L’infirmier en pratique avancée prend une place croissante dans le parcours de soins en ville. Mais tous les IPA n’arrivent pas du même monde — et ça change beaucoup de choses dans la coordination au quotidien.
Tous les IPA n’arrivent pas du même terrain
Une IPA qui a longtemps exercé en libéral connaît déjà la réalité du domicile : la logistique, les aides, les familles, les mille petits obstacles du maintien à domicile. Elle « parle la même langue » que l’infirmière à domicile.
Pour une IPA qui vient de l’hôpital, c’est différent — et c’est normal. L’écosystème du domicile (les structures, les intervenants, la vraie vie entre deux visites) est un monde à part. Ce n’est pas un manque de compétence : c’est simplement un terrain qu’on ne découvre qu’en y étant.

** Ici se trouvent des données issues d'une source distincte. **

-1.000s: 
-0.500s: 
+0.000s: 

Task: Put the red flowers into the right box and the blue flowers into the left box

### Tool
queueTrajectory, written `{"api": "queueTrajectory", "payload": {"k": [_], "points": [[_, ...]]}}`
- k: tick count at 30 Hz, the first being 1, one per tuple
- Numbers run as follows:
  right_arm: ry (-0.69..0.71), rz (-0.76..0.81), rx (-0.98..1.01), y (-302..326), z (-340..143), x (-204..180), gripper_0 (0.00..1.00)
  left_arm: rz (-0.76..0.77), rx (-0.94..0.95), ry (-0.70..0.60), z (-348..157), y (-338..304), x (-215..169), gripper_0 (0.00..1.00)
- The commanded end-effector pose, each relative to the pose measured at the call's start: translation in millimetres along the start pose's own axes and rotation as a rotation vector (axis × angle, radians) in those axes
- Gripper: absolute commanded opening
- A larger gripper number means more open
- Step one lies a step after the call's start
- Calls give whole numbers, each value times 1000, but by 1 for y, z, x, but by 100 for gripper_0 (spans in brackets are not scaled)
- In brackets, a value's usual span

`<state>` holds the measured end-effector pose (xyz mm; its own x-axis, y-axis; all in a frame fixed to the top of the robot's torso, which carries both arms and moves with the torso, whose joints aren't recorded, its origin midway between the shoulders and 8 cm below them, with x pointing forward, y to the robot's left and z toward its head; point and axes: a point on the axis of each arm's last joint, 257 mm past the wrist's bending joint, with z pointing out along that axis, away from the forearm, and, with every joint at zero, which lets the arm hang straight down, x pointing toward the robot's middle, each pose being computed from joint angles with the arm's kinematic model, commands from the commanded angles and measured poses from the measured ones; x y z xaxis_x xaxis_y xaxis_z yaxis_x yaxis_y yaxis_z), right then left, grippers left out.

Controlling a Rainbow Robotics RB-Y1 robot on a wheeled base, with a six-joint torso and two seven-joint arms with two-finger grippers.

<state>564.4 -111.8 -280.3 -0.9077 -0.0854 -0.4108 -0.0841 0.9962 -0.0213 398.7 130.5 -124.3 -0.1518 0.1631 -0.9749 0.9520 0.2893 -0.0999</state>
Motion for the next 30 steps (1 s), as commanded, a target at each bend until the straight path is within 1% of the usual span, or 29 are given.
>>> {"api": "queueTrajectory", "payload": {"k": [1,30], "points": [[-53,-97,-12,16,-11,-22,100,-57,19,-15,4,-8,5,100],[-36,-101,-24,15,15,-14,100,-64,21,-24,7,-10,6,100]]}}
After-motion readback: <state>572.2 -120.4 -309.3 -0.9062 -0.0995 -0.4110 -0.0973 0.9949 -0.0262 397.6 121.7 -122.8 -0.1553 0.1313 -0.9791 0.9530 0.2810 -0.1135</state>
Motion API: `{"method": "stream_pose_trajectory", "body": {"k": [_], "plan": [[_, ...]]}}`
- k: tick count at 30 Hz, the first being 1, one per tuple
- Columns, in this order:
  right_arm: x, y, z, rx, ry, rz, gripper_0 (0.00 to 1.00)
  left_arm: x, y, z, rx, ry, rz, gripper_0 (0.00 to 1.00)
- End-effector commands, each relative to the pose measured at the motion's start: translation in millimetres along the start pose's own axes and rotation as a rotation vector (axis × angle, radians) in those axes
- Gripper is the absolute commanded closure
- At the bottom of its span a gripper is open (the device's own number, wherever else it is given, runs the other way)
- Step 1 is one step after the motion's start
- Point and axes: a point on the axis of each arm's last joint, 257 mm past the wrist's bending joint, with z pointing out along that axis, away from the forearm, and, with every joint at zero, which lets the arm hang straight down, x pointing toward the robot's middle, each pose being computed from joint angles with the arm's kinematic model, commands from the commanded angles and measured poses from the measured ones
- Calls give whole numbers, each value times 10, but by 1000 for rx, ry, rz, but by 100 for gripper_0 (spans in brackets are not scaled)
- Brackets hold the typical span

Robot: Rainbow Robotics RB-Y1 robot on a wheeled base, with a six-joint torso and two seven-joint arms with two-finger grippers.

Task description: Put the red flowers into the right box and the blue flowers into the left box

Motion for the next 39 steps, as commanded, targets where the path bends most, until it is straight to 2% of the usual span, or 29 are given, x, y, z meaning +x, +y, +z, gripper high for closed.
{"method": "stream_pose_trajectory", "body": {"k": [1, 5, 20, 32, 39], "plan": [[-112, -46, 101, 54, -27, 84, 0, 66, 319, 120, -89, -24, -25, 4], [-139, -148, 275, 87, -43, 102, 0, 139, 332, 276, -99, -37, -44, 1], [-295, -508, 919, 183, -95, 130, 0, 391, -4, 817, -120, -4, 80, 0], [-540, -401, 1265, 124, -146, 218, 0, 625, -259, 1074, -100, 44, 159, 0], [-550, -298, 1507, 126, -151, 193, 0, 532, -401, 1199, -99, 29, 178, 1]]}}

Le domicile ne se voit pas depuis une consultation
C’est particulièrement vrai pour les situations complexes. Quand un patient présente des troubles cognitifs, l’essentiel se joue entre les rendez-vous : la désorientation, les épisodes de confusion, une fugue, l’observance réelle du traitement, l’épuisement de l’aidant… Rien de tout cela ne se lit dans un compte rendu.
L’infirmière à domicile, elle, le voit chaque jour. Elle a l’image de terrain qui manque pour décider juste. Vous accompagner sur ces situations n’est pas un « plus » : c’est souvent indispensable pour que vos décisions collent à la réalité du domicile.
Un cercle de coordination = un point de connexion entre vous et le terrain
L’infirmière crée un cercle de coordination avec vous, et y partage l’image réelle de la situation. De votre côté, vous demandez l’information dont vous avez besoin, vous sollicitez un point précis, ou vous organisez la suite en connaissance de cause. Ce n’est pas un flux quotidien qui vous noierait : c’est un point de connexion ciblé entre professionnels, pour aller plus vite et plus juste.
Et le gain est mutuel
C’est le cœur de l’affaire : quand la coordination est fluide, tout le monde y gagne du temps. Si vous gagnez du temps, l’infirmière aussi. Moins d’appels qui se croisent, moins de surprises, moins de décisions prises « à l’aveugle ».
Chacun garde son rôle et son autonomie — on ne fait que relier ce qui avance trop souvent en parallèle. Et au bout de la chaîne, c’est le patient qui bénéficie d’un parcours plus cohérent.